We can post the response data to our API via the JSON which we generated from step 1. Say our sample JSON looks like below.
{
"@type": "ActionCard",
"name": "Comment",
"inputs": [
{
"@type": "TextInput",
"id": "comment",
"isMultiline": true,
"title": "Input's title property"
}
],
"actions": [
{
"@type": "HttpPOST",
"name": "Action's name prop.",
"target": "https://yammer.com/comment?postId=123",
"body": "comment={{comment.value}}"
}
]
}
In the above JSON, the target key under action is our API endpoint, and response data will be posted to this endpoint with the click of the action button. For more details please go through the link.
After getting JSON from Step 1 & Originator ID from step 2, We can put our JSON in the script tag & develop the HTML template which we can use to send an email that looks like below,
We can use the above template to send an email via .NET using the below code. Below is the sample .NET code provided by Microsoft in the official document. Please check this link for more details click here.
class Program {
/// <summary>
/// Get the private key to sign the card
/// </summary>
/// <returns>RSA private key</returns>
static SecurityKey GetSecurityKeyFromRSAPrivateKeyXml() {
// This is the Outlook Actionable Message developer key, which is only valid in self-sending senario.
// Production services should generate their own key pairs and register the public key with Actionable Message team.

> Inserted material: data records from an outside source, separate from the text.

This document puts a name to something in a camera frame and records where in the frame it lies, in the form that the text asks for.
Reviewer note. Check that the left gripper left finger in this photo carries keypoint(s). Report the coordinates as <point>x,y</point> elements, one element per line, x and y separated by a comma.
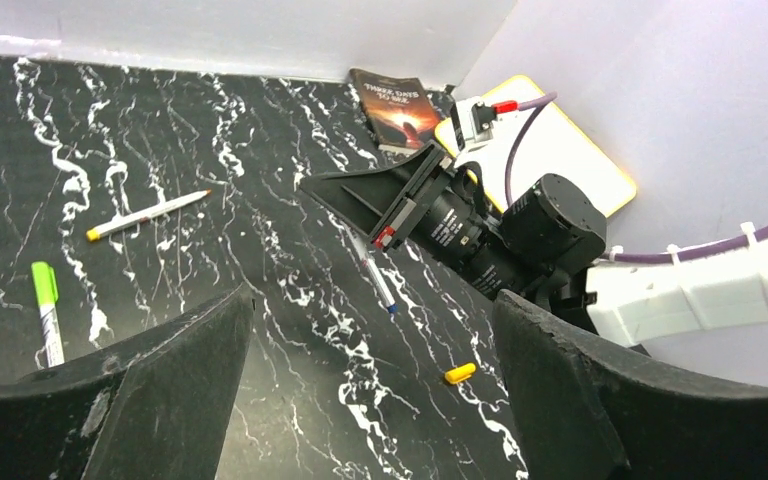
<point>153,406</point>

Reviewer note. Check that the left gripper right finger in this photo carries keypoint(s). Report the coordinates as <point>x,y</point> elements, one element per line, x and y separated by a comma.
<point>587,408</point>

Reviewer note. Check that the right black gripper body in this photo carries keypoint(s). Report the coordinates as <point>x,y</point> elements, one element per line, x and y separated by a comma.
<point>424,198</point>

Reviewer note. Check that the blue pen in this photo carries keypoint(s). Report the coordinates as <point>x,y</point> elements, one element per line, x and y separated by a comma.
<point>377,278</point>

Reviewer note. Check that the green pen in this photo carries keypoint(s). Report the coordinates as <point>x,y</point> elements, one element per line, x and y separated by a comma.
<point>47,295</point>

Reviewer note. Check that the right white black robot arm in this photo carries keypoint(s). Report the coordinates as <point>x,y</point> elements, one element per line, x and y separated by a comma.
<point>550,248</point>

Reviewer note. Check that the orange pen cap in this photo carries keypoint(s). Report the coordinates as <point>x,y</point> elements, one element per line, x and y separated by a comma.
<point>460,373</point>

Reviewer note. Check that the orange tipped white pen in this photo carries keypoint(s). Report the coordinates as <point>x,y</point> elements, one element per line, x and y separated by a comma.
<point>123,222</point>

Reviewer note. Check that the brown book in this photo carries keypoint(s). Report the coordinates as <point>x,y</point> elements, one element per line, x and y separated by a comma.
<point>399,113</point>

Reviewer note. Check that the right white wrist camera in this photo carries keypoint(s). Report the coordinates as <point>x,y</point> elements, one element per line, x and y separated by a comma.
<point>473,119</point>

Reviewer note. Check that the white board wooden frame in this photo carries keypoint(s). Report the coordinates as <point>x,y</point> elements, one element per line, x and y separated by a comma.
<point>553,144</point>

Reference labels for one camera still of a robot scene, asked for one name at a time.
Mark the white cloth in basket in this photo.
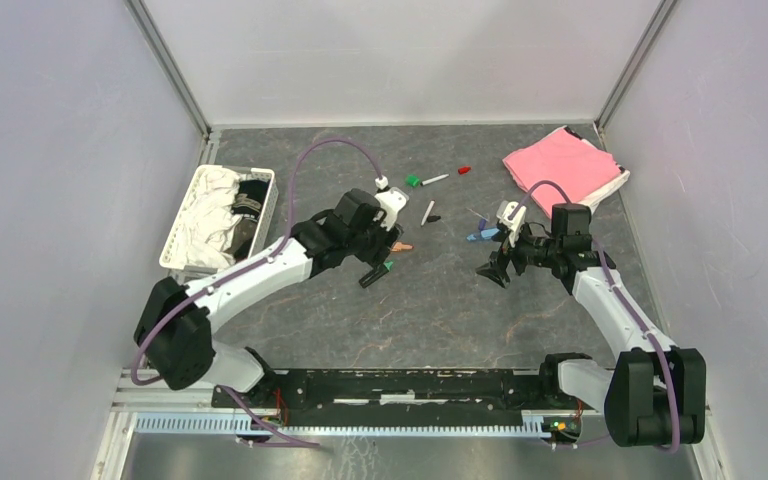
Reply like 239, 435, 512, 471
168, 165, 241, 270

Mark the green pen cap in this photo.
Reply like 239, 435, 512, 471
405, 175, 422, 187

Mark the blue pen cap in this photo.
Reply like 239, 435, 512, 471
466, 228, 499, 242

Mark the aluminium frame rail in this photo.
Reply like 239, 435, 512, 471
111, 369, 713, 439

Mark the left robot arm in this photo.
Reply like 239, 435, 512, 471
134, 188, 409, 408

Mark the black cloth in basket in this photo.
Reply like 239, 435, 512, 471
226, 179, 270, 261

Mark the pink folded cloth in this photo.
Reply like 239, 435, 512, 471
502, 127, 624, 219

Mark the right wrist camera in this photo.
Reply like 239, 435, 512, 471
497, 201, 527, 247

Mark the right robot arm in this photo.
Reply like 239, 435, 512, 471
476, 202, 707, 451

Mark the orange pen cap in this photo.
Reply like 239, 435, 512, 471
390, 241, 414, 253

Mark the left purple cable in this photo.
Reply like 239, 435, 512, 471
130, 137, 385, 387

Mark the white pen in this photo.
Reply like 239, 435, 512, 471
420, 200, 436, 227
420, 173, 450, 187

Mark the white pen middle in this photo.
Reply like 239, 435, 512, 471
420, 200, 436, 227

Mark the white pen upper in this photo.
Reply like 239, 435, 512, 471
420, 173, 450, 187

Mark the white plastic basket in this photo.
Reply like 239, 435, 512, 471
159, 165, 278, 278

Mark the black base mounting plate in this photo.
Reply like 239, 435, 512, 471
240, 368, 597, 429

string rsaPrivateKeyXml = "XXXXXXXXXXXXXXXXXXXXXXXXXXXXXXXXXXXXXXX";
var rsa = new RSACryptoServiceProvider();
rsa.FromXmlString(rsaPrivateKeyXml);
return new RsaSecurityKey(rsa);
}
/// <summary>
/// Generate the Actionable Message email body with signed Adaptive Card
/// </summary>
/// <param name="args">Command line args</param>
static void Main(string[] args) {
SecurityKey securityKey = GetSecurityKeyFromRSAPrivateKeyXml();
SigningCredentials signingCredentials = new SigningCredentials(securityKey, SecurityAlgorithms.RsaSha256Signature);
JwtSecurityTokenHandler handler = new JwtSecurityTokenHandler();
handler.SetDefaultTimesOnTokenCreation = false;
string adaptiveCardRawJson = File.ReadAllText("card.json");
string minifiedCard = JsonConvert.SerializeObject(JsonConvert.DeserializeObject(adaptiveCardRawJson));
// The Actionable Message provider ID generated during provider registration
string originator = "XXXXXXXXXXXXXXXXXXXXXXXXXXXXXXXXXXX";
// Recipients of the email
string[] recipients = {
"XXXXXXXXXXX.com"
};
// Sender of the email
string sender = "XXXXXXXXXXXXXXXXXXXXXX.com";
ClaimsIdentity subject = new ClaimsIdentity(new Claim[] {
new Claim("sender", sender),
new Claim("originator", originator),
new Claim("recipientsSerialized", JsonConvert.SerializeObject(recipients)),
new Claim("adaptiveCardSerialized", minifiedCard)
});
JwtSecurityToken token = handler.CreateJwtSecurityToken(subject: subject, issuedAt: DateTime.UtcNow, signingCredentials: signingCredentials);
string emailBody = File.ReadAllText("signed_adaptive_template.html");
emailBody = emailBody.Replace("{{signedCardPayload}}", token.RawData);
}
}
The solution file structure looks like below,
Debugging Actionable emails
We can troubleshoot actionable emails via the Actionable Messages Debugger for Outlook. We can install this chrome plug-in to debug the actionable emails.
Summary
In this article, we discussed designing the actionable cards via designer, registering your service with an actionable email developer dashboard, and debugging actionable emails. Hope it's useful.